Americans grab Spanish life by the horns and import bull running for US tour
Cobbled alleyways of Pamplona replaced by tracks in California, Florida and Texas
It has been decades since the original London Bridge was transported and rebuilt in Lake Havasu, Arizona, and the gondoliers of Little Venice are a recognised Las Vegas institution. But soon Americans averse to travelling or flying will be able to enjoy another traditional European tourist attraction – the July bull runs of Pamplona in Navarre – without having to set foot on a plane.
The Great Bull Run, an event clearly inspired by Pamplona’s San Fermin festival, will visit a number of southern US cities this summer and autumn. A drag-racing strip in Richmond, Virginia, and a horse racing track in Atlanta, Georgia, will replace the narrow cobbled alleyways of Pamplona. The event will also visit Florida, Texas and California.
Quite what Ernest Hemingway, the USA’s best-known proponent of bullfighting, would have made of the new day-long event is debatable, but 5,000 people have already signed up for Virginia, organisers claim.

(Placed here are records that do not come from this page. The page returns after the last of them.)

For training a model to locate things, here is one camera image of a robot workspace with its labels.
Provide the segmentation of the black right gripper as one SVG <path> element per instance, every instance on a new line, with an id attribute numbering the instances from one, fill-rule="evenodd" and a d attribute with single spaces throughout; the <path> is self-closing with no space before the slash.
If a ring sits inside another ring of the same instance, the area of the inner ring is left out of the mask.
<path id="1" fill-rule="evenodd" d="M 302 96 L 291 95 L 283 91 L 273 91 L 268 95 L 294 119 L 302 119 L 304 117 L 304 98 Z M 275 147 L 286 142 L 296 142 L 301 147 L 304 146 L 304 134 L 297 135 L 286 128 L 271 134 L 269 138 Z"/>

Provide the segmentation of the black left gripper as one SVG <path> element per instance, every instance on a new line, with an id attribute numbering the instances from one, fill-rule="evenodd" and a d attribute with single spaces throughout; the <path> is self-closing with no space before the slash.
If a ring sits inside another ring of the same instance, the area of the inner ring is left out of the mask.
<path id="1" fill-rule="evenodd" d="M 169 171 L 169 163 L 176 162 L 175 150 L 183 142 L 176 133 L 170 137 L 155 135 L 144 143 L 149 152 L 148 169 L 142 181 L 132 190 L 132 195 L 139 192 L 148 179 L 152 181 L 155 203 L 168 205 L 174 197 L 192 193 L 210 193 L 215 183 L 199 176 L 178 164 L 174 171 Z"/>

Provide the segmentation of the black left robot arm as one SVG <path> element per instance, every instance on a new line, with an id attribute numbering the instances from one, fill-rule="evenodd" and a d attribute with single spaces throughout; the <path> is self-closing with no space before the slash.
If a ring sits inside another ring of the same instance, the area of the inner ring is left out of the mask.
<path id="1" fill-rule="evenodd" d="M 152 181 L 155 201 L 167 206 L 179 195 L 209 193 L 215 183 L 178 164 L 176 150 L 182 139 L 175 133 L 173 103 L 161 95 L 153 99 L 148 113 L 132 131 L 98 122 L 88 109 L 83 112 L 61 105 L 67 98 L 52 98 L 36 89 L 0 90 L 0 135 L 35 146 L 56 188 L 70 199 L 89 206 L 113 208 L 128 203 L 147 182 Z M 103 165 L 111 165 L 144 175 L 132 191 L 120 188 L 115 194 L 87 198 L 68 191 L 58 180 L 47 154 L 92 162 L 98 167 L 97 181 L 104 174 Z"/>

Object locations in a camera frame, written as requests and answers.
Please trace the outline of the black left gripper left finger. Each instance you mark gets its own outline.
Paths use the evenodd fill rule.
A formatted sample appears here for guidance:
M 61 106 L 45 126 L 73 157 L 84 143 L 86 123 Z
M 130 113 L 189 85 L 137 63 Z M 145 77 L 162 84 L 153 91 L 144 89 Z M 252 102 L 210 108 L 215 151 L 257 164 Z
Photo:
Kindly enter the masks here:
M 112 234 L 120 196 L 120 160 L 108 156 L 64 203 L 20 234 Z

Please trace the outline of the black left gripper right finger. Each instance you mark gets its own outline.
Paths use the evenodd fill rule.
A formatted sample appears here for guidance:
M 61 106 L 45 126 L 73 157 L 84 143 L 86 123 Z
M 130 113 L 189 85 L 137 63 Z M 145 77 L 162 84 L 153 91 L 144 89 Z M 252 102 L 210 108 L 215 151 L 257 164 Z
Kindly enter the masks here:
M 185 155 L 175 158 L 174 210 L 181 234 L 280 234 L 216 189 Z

“The original spirit of bull running is unique to Pamplona and [the region of] Navarre,” one of Spain’s longest-standing bullfighting correspondents, Carlos Iliana, told The Independent.
“But I’ve spoken to a lot of Navarrans and they think it’s great that the Americans can see bull running. The original concept, though, is impossible to copy – it belongs to Pamplona.”
Organisers are at pains to emphasise that unlike Pamplona, where there were six gorings and 48 hospital cases in this year’s San Fermin alone, participant safety will be maximised.
Only over-18s can take part, alcohol – pre-running – is barred, there will a series of gaps in the fenced-in course to enable the spectators to escape. And although the participants are invited “to grab life by the horns” as “you’re pursued by 1,000 pound bulls stampeding down a quarter-mile course”, touching the bulls is expressly prohibited.
Perhaps attempting to head off animal rights activists at the pass – some are already protesting against the event – the Bull Run website pointedly insists that “we do not abuse them [the bulls] IN ANY WAY. [sic]”.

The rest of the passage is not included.